TASK PROMPT ▸ Throughout the entries below, report every line where "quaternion" is found.

(Stored records)
□ □ □ □

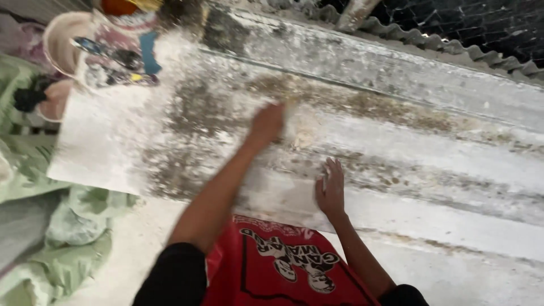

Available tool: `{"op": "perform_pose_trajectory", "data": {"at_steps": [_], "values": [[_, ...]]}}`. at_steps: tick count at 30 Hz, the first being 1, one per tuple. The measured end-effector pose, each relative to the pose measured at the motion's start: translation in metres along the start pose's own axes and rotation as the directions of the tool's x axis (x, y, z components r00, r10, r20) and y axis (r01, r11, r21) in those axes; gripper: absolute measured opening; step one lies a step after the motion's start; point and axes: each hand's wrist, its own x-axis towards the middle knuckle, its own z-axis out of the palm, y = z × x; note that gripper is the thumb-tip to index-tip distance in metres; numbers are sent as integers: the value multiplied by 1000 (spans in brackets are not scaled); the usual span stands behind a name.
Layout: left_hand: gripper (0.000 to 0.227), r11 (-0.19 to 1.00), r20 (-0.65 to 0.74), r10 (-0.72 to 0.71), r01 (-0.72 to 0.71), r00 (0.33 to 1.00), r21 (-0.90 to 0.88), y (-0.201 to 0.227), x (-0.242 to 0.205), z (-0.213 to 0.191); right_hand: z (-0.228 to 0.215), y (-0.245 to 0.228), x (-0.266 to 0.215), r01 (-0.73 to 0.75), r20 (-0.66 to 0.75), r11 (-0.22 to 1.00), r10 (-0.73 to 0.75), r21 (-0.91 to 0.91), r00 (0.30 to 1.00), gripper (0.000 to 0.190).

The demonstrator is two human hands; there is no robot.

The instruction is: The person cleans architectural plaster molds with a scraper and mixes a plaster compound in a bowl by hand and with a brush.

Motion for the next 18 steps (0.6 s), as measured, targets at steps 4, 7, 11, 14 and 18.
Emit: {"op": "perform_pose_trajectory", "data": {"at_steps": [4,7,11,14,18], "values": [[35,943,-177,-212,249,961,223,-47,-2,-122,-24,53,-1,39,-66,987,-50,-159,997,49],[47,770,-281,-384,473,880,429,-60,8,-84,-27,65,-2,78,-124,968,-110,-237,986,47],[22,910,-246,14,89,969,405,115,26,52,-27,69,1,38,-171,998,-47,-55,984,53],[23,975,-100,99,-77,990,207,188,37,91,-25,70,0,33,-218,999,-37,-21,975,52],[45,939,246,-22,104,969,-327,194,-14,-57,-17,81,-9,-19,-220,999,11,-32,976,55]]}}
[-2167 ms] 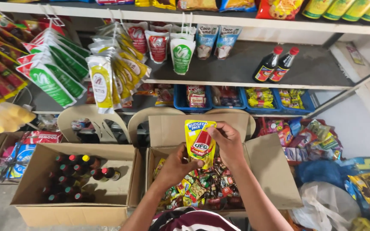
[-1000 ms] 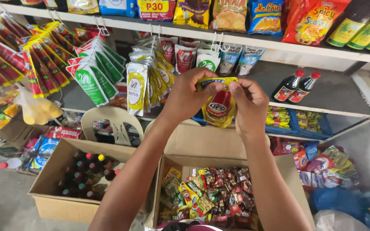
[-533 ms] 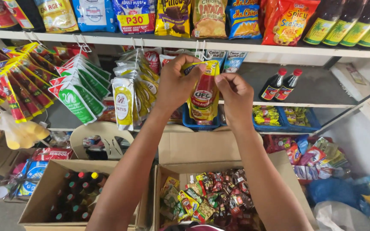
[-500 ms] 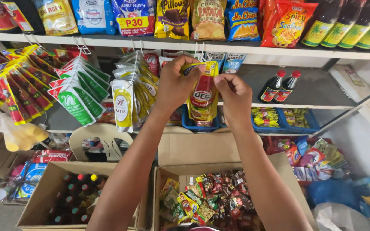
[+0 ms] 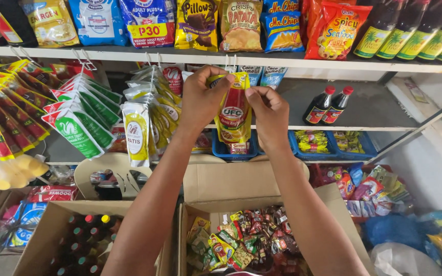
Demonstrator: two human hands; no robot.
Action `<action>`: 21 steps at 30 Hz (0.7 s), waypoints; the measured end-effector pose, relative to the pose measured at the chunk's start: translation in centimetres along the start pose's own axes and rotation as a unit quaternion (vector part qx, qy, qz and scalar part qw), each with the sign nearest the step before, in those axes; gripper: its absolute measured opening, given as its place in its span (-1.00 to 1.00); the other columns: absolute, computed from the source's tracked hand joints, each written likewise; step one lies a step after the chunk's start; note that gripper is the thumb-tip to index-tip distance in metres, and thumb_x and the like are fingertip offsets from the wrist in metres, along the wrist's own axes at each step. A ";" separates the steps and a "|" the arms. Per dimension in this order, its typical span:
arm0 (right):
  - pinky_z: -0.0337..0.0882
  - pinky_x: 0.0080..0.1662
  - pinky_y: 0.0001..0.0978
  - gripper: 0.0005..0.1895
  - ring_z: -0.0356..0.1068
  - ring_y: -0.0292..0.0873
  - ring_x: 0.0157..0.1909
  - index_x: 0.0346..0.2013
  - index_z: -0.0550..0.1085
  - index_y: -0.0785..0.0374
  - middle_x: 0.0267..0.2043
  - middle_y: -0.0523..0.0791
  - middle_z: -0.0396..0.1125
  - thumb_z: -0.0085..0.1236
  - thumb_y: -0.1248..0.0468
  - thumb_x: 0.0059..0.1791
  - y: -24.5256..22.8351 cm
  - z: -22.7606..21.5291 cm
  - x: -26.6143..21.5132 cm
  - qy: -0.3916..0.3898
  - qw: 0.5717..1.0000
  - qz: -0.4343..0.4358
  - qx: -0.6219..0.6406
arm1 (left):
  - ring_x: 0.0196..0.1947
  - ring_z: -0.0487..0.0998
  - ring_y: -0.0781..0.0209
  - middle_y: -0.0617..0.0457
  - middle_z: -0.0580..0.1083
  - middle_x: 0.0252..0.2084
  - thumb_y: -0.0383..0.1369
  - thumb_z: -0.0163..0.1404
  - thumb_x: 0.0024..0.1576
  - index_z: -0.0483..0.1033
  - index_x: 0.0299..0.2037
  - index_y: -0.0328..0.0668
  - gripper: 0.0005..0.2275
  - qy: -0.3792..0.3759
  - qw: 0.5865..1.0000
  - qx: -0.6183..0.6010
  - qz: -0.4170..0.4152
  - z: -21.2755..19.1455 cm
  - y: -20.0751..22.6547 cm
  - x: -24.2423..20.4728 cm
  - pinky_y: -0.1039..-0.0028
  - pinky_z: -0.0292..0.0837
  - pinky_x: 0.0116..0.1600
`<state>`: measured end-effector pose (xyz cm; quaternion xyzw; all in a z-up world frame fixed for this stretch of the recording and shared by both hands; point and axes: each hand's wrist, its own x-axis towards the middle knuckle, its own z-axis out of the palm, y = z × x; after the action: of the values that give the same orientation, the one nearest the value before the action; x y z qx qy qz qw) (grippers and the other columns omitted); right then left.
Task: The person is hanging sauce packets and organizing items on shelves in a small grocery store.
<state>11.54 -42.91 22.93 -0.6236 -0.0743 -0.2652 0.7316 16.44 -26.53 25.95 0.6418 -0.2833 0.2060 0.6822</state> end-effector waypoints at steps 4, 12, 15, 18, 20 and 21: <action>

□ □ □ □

WRITTEN REPLY ▸
Action `<action>`: 21 steps at 30 Hz (0.7 s), waypoints; the measured end-effector pose, relative to the pose measured at the chunk's start: translation in centimetres along the start pose's own axes and rotation as a unit quaternion (vector part qx, qy, qz and scalar part qw), each with the sign nearest the step before, in those axes; gripper: its absolute measured opening, given as its place in its span (-1.00 to 1.00); the other columns: absolute, computed from the source's tracked hand joints, each written likewise; step one lies a step after the chunk's start; note that gripper is the thumb-tip to index-tip distance in metres, and thumb_x and the like are fingertip offsets from the wrist in metres, along the wrist's own axes at each step. A ";" separates the steps and a "|" the arms. Per dimension in this order, its typical span:
`<state>`: measured end-effector pose (xyz cm; quaternion xyzw; all in a z-up world frame fixed for this stretch of the recording and shared by both hands; point and axes: each hand's wrist, its own x-axis towards the middle knuckle, its own z-axis out of the palm, y = z × x; after the action: of the values that give the same orientation, the one nearest the value before the action; x y z qx qy qz qw) (grippers and the other columns omitted); right then left.

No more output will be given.